On a national scale, the total loss amounted to 118,779 jobs, a severe shock for a sector that promised a new era with the relocation of companies.
In the north of the country, several forces intersect that put pressure on the labor structure. Automation replaces operators with mechanical arms. The wage increase on the border reduces margins. And U.S. tariffs inject uncertainty into every container that crosses customs. Added to this is the Mexican inspection, which keeps hundreds of companies from the IMMEX program suspended.
Robots online
From Ciudad Juárez, the local Coparmex confirms the change. Automation and Artificial Intelligence alter the traditional maquila. Collaborative robots and predictive maintenance systems increase productivity and reduce costs, but they also displace workers. In the region, technology became a key factor in job losses by taking over repetitive tasks.
Although modernization boosts competitiveness, it leaves a void: the lack of training. Edelman’s 2025 Confidence Barometer reveals that 72% of Mexicans perceive a lack of technological skills as a threat to their job security, second only to the recession and trade tensions.
The National Council of the Maquiladora and Export Manufacturing Industry (Index) recognizes the impact, although with nuances. The phenomenon does not respond only to layoffs, but also to replacement by specialized workers, capable of operating and supervising new production lines.
A rising salary
The minimum wage on the northern border reaches 419.88 pesos per day, above the national average of 374.89 pesos. Government policy aims to maintain the increases throughout the six-year term. For companies, wage pressure is combined with rising input costs and economic volatility.
In 2025, the minimum wage is equivalent to 8,480 pesos per month in almost the entire country, with the exception of the Northern Border Free Zone, where it amounts to 12,771 pesos, according to Conasami. Since 2019, the government of Andrés Manuel López Obrador began a policy of aggressive increases. “Nothing that the workers are going to be exploited in the maquiladoras,” the president said then.
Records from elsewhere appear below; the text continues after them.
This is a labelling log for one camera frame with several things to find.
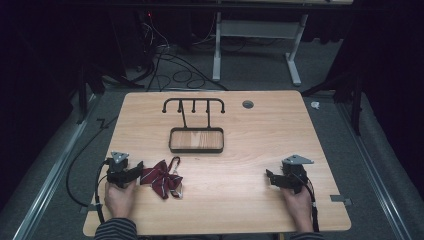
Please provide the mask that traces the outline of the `silver floor rail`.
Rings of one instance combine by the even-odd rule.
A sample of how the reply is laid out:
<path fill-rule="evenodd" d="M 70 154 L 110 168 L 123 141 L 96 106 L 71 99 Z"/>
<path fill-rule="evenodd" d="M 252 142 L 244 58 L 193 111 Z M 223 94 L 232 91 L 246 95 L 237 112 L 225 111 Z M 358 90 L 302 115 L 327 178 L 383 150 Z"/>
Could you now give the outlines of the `silver floor rail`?
<path fill-rule="evenodd" d="M 347 126 L 349 133 L 353 138 L 355 146 L 360 153 L 360 159 L 364 165 L 367 178 L 369 179 L 370 185 L 378 199 L 378 202 L 386 216 L 386 219 L 396 239 L 412 240 L 411 234 L 406 227 L 405 221 L 400 215 L 395 201 L 393 200 L 376 166 L 374 165 L 362 138 L 356 133 L 354 128 L 351 126 L 351 119 L 348 113 L 348 109 L 345 107 L 344 104 L 337 104 L 336 108 L 340 116 L 342 117 L 345 125 Z"/>
<path fill-rule="evenodd" d="M 91 93 L 88 111 L 83 116 L 76 108 L 43 148 L 14 196 L 13 210 L 21 217 L 12 240 L 30 240 L 38 227 L 56 189 L 71 163 L 71 155 L 83 134 L 87 117 L 101 96 Z"/>

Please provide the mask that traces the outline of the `person's left hand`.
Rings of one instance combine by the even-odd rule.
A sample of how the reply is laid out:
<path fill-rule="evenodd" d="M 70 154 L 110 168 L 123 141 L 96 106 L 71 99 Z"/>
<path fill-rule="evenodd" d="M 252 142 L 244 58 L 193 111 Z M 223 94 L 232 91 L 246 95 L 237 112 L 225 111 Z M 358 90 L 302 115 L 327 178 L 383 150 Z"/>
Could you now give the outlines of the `person's left hand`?
<path fill-rule="evenodd" d="M 115 184 L 105 184 L 105 205 L 113 218 L 129 218 L 135 201 L 136 182 L 130 182 L 126 188 Z"/>

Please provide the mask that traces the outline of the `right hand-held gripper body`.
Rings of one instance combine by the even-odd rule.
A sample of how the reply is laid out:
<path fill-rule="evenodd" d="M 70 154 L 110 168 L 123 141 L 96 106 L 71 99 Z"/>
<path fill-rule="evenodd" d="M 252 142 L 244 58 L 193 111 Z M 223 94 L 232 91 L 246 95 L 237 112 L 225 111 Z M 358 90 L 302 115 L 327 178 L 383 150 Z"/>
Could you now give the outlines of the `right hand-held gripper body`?
<path fill-rule="evenodd" d="M 295 194 L 302 191 L 309 180 L 304 169 L 305 164 L 313 164 L 314 161 L 300 155 L 292 155 L 282 160 L 283 188 L 292 189 Z"/>

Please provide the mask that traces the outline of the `dark red striped bow tie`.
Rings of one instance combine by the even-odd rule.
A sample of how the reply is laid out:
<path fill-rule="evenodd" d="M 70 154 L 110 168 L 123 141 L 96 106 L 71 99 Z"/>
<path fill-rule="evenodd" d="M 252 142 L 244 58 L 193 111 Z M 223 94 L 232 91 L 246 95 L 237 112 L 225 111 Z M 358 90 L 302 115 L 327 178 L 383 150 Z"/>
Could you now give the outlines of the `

That year the increase was 100%.
The closure of the Wrangler plants in the Comarca Lagunera reflects the consequences. The textile firm, with 25 years in Mexico, closed its operations in Torreón, La Rosita, Coyote and San Pedro, Coahuila. More than 3,600 employees were left without work. The director of Economic Development in Torreón, Antonio Hernández, explained that the measure responds to a global restructuring motivated by high operating costs and the intention to concentrate production in countries with lower salaries.
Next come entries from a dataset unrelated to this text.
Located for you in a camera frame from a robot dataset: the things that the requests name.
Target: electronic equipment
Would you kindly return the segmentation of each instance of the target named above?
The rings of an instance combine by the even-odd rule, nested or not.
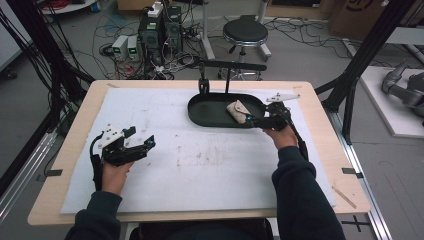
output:
[[[183,32],[181,20],[181,7],[169,6],[164,10],[165,35],[168,49],[173,53],[183,51]]]
[[[140,45],[138,44],[137,36],[128,37],[128,55],[130,61],[138,62],[140,61]]]
[[[128,36],[122,35],[112,45],[116,61],[125,61],[128,56]]]
[[[165,43],[165,31],[163,24],[163,11],[159,17],[143,16],[138,28],[138,35],[141,42],[145,62],[147,64],[163,65],[165,60],[163,55],[167,52]]]

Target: person's hand
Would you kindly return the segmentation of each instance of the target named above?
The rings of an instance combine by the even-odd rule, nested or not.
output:
[[[103,164],[102,191],[121,195],[127,173],[134,162],[130,162],[119,167],[105,162]]]
[[[272,129],[263,129],[263,131],[274,140],[275,147],[280,150],[288,146],[297,147],[297,138],[290,126],[275,131]]]

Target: desk
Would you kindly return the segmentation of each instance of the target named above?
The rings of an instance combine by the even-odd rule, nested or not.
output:
[[[52,169],[63,169],[59,177],[49,177],[28,217],[31,225],[73,224],[74,215],[60,214],[68,190],[72,171],[85,145],[87,134],[103,103],[107,90],[111,87],[122,88],[193,88],[197,81],[96,81],[84,99],[81,109],[65,139],[62,149]],[[211,86],[224,89],[224,81],[211,81]],[[232,82],[231,88],[237,89],[292,89],[302,97],[298,103],[310,129],[315,147],[320,155],[329,182],[334,190],[338,214],[365,213],[370,210],[368,200],[355,175],[343,174],[342,168],[351,168],[343,149],[331,127],[330,122],[314,89],[307,82],[252,81]],[[249,217],[275,217],[276,209],[251,209],[238,211],[200,211],[200,212],[161,212],[118,214],[122,222],[172,221],[195,219],[225,219]]]

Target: black cloth
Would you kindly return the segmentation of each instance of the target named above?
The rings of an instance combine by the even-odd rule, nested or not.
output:
[[[315,181],[313,164],[303,159],[297,147],[280,149],[278,158],[278,168],[272,174],[272,181],[277,193],[280,238],[345,239],[333,209]],[[66,240],[119,239],[121,225],[116,219],[116,211],[121,200],[121,197],[112,193],[93,193],[87,209],[76,215],[75,225],[68,232]]]
[[[118,240],[121,223],[116,212],[122,198],[109,192],[97,191],[91,195],[87,209],[75,216],[75,225],[66,235],[66,240]]]
[[[297,147],[278,151],[278,168],[272,174],[277,193],[277,221],[280,238],[346,239],[333,208],[315,181],[312,163]]]

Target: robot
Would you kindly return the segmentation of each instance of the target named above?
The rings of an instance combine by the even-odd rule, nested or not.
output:
[[[399,98],[416,115],[424,117],[424,72],[409,77],[406,89],[397,85],[407,66],[407,63],[403,62],[389,72],[383,80],[381,90]]]
The minimum wage on the northern border is equivalent to about $680 a month, a figure higher than that of many provinces in China, the manufacturing center of the world. In Shanghai, for example, the minimum monthly wage reaches $378.
Duty
The sector faces a distorted environment that the Index itself describes as a “loosening.” “Mr. (Donald Trump) releases the tariffs and then retracts them. Thus we live in constant uncertainty. Companies stop decisions until they understand what the real situation will be,” recognizes its national president Humberto Martínez.
Grant Thornton’s International Business Report confirms the tension. Mexican manufacturers operate under pressure from new tariffs, while costs and uncertainty increase. Business concern about the economy went from 42.4% in the first quarter to 56.2% in the second.
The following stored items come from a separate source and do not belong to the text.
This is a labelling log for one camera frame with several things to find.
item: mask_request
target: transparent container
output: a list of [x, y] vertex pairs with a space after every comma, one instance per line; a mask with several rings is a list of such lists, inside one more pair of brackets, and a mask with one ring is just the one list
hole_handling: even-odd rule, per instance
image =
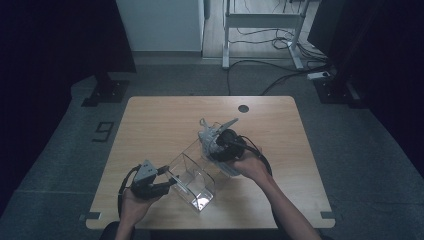
[[166, 175], [177, 181], [172, 189], [198, 212], [230, 178], [203, 156], [199, 139], [172, 160]]

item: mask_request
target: black cable
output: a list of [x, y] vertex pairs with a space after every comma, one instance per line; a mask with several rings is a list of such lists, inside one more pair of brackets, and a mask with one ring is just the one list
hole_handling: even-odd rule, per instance
[[278, 4], [277, 4], [277, 6], [275, 6], [274, 10], [272, 10], [272, 13], [275, 12], [275, 9], [277, 9], [277, 7], [280, 6], [280, 4], [281, 4], [281, 0], [278, 0]]
[[311, 69], [309, 69], [309, 70], [298, 70], [298, 69], [286, 68], [286, 67], [279, 66], [279, 65], [276, 65], [276, 64], [273, 64], [273, 63], [269, 63], [269, 62], [263, 62], [263, 61], [257, 61], [257, 60], [240, 60], [240, 61], [238, 61], [238, 62], [235, 62], [235, 63], [231, 64], [231, 65], [230, 65], [230, 67], [227, 69], [227, 87], [228, 87], [228, 96], [231, 96], [230, 71], [231, 71], [231, 69], [233, 69], [233, 68], [234, 68], [234, 66], [236, 66], [236, 65], [238, 65], [238, 64], [240, 64], [240, 63], [245, 63], [245, 62], [252, 62], [252, 63], [266, 64], [266, 65], [270, 65], [270, 66], [273, 66], [273, 67], [280, 68], [280, 69], [282, 69], [282, 70], [295, 72], [294, 74], [285, 75], [285, 76], [282, 76], [282, 77], [278, 78], [277, 80], [275, 80], [275, 81], [274, 81], [274, 82], [273, 82], [270, 86], [268, 86], [268, 87], [267, 87], [267, 88], [266, 88], [266, 89], [265, 89], [265, 90], [264, 90], [264, 91], [260, 94], [260, 96], [264, 96], [266, 93], [268, 93], [268, 92], [269, 92], [269, 90], [271, 90], [273, 87], [275, 87], [276, 85], [278, 85], [279, 83], [281, 83], [280, 81], [283, 81], [283, 83], [284, 83], [286, 80], [288, 80], [288, 79], [289, 79], [289, 78], [291, 78], [291, 77], [299, 76], [299, 75], [306, 74], [306, 73], [311, 73], [311, 72], [314, 72], [314, 71], [325, 70], [325, 69], [328, 69], [328, 68], [331, 66], [329, 63], [326, 63], [326, 64], [325, 64], [325, 65], [323, 65], [323, 66], [319, 66], [319, 67], [316, 67], [316, 68], [311, 68]]
[[265, 40], [265, 41], [260, 41], [260, 42], [250, 42], [250, 41], [229, 41], [229, 43], [250, 43], [250, 44], [261, 44], [261, 43], [267, 43], [267, 42], [273, 42], [275, 39], [271, 39], [271, 40]]
[[247, 7], [247, 2], [244, 0], [244, 6], [246, 7], [247, 11], [250, 13], [250, 9]]
[[[275, 31], [275, 38], [274, 38], [274, 41], [272, 42], [272, 46], [275, 48], [275, 49], [277, 49], [277, 50], [282, 50], [282, 49], [287, 49], [287, 48], [289, 48], [289, 45], [288, 45], [288, 39], [287, 38], [285, 38], [285, 37], [279, 37], [278, 36], [278, 31], [283, 31], [283, 32], [286, 32], [286, 33], [290, 33], [290, 34], [292, 34], [291, 32], [289, 32], [289, 31], [286, 31], [286, 30], [281, 30], [281, 29], [277, 29], [277, 31]], [[283, 44], [285, 44], [286, 46], [285, 47], [278, 47], [277, 46], [277, 42], [282, 42]]]
[[268, 159], [266, 159], [266, 157], [264, 155], [262, 155], [262, 152], [259, 150], [259, 148], [248, 137], [246, 137], [246, 136], [239, 136], [239, 137], [246, 139], [247, 141], [250, 142], [250, 144], [252, 144], [252, 146], [254, 147], [253, 150], [255, 150], [256, 152], [253, 152], [250, 149], [248, 149], [248, 150], [253, 152], [254, 154], [256, 154], [256, 156], [258, 156], [258, 158], [265, 164], [265, 167], [266, 167], [268, 173], [272, 176], [271, 165], [269, 164]]
[[302, 6], [302, 0], [299, 0], [299, 8], [297, 9], [297, 13], [300, 12], [300, 6]]
[[280, 78], [278, 78], [277, 80], [275, 80], [271, 85], [269, 85], [261, 94], [260, 94], [260, 96], [264, 96], [265, 94], [267, 94], [272, 88], [274, 88], [275, 86], [277, 86], [278, 84], [280, 84], [280, 83], [285, 83], [289, 78], [291, 78], [291, 77], [295, 77], [295, 76], [299, 76], [299, 75], [302, 75], [302, 74], [306, 74], [306, 73], [311, 73], [311, 72], [315, 72], [315, 71], [322, 71], [322, 70], [325, 70], [325, 69], [328, 69], [329, 67], [330, 67], [331, 65], [330, 64], [325, 64], [325, 65], [323, 65], [323, 66], [319, 66], [319, 67], [316, 67], [316, 68], [311, 68], [311, 69], [309, 69], [309, 70], [305, 70], [305, 71], [302, 71], [302, 72], [298, 72], [298, 73], [293, 73], [293, 74], [289, 74], [289, 75], [285, 75], [285, 76], [282, 76], [282, 77], [280, 77]]
[[287, 6], [287, 0], [284, 0], [283, 13], [285, 13], [285, 12], [286, 12], [286, 6]]
[[327, 57], [324, 54], [318, 53], [318, 52], [314, 52], [314, 51], [310, 51], [310, 50], [306, 49], [304, 46], [302, 46], [302, 44], [300, 44], [300, 43], [298, 43], [297, 46], [299, 48], [300, 53], [305, 58], [319, 60], [321, 62], [327, 61]]
[[287, 32], [290, 33], [287, 30], [281, 29], [281, 28], [269, 28], [269, 29], [263, 29], [263, 30], [258, 30], [258, 31], [254, 31], [254, 32], [248, 32], [248, 33], [243, 33], [240, 32], [240, 30], [238, 31], [241, 35], [250, 35], [250, 34], [256, 34], [256, 33], [261, 33], [261, 32], [267, 32], [267, 31], [283, 31], [283, 32]]
[[244, 62], [253, 62], [253, 63], [267, 64], [267, 65], [274, 66], [274, 67], [277, 67], [277, 68], [280, 68], [280, 69], [283, 69], [283, 70], [286, 70], [286, 71], [292, 71], [292, 72], [303, 72], [302, 70], [290, 69], [290, 68], [286, 68], [286, 67], [279, 66], [279, 65], [276, 65], [276, 64], [273, 64], [273, 63], [269, 63], [269, 62], [262, 62], [262, 61], [257, 61], [257, 60], [241, 60], [241, 61], [238, 61], [238, 62], [235, 62], [235, 63], [231, 64], [231, 65], [230, 65], [230, 67], [227, 69], [227, 87], [228, 87], [228, 96], [231, 96], [230, 71], [231, 71], [231, 69], [232, 69], [234, 66], [236, 66], [236, 65], [238, 65], [238, 64], [240, 64], [240, 63], [244, 63]]
[[[250, 13], [250, 10], [249, 10], [249, 8], [247, 7], [247, 4], [246, 4], [246, 0], [244, 1], [245, 2], [245, 7], [247, 8], [247, 10], [249, 11], [249, 13]], [[234, 7], [234, 12], [236, 12], [236, 1], [234, 0], [234, 2], [233, 2], [233, 7]], [[225, 10], [224, 10], [224, 8], [225, 8], [225, 5], [224, 5], [224, 0], [222, 0], [222, 28], [224, 29], [224, 31], [225, 31], [225, 25], [224, 25], [224, 19], [225, 19]], [[243, 33], [243, 32], [241, 32], [240, 31], [240, 29], [239, 28], [236, 28], [237, 29], [237, 31], [241, 34], [241, 35], [250, 35], [250, 34], [255, 34], [255, 33], [260, 33], [260, 32], [266, 32], [266, 31], [275, 31], [275, 30], [278, 30], [278, 29], [265, 29], [265, 30], [259, 30], [259, 31], [254, 31], [254, 32], [248, 32], [248, 33]]]
In IMMEX companies, tariffs and rising input prices create a double challenge: sustaining export competitiveness and adapting to an increasingly regulated environment. Even so, the sector retains room to transform through technological adoption and market diversification.
Under scrutiny
The IMMEX program, the cornerstone of the Mexican export model, is going through its own crisis. Created to allow temporary duty-free imports, as long as the products were processed and exported, it became vulnerable to abuse. Part of the inputs ended up in the domestic market.
The Ministry of Economy tightened supervision. In 2025, more than 670 companies were suspended, with audits focusing on the textile, clothing and footwear sectors, where smuggling dominates more than 70% of the market. Secretary Marcelo Ebrard warned that the program needs cleaning: every year about 300 companies were canceled, but in 2025 the figure doubled.
The purpose is not to eliminate the program, but to preserve its value. However, the transition is difficult for an industry facing a perfect storm: automation, wage pressure, tariffs and fiscal surveillance. Mexico seeks to maintain its role as a manufacturing epicenter, but the industrial pulse of the north beats with a lower intensity today.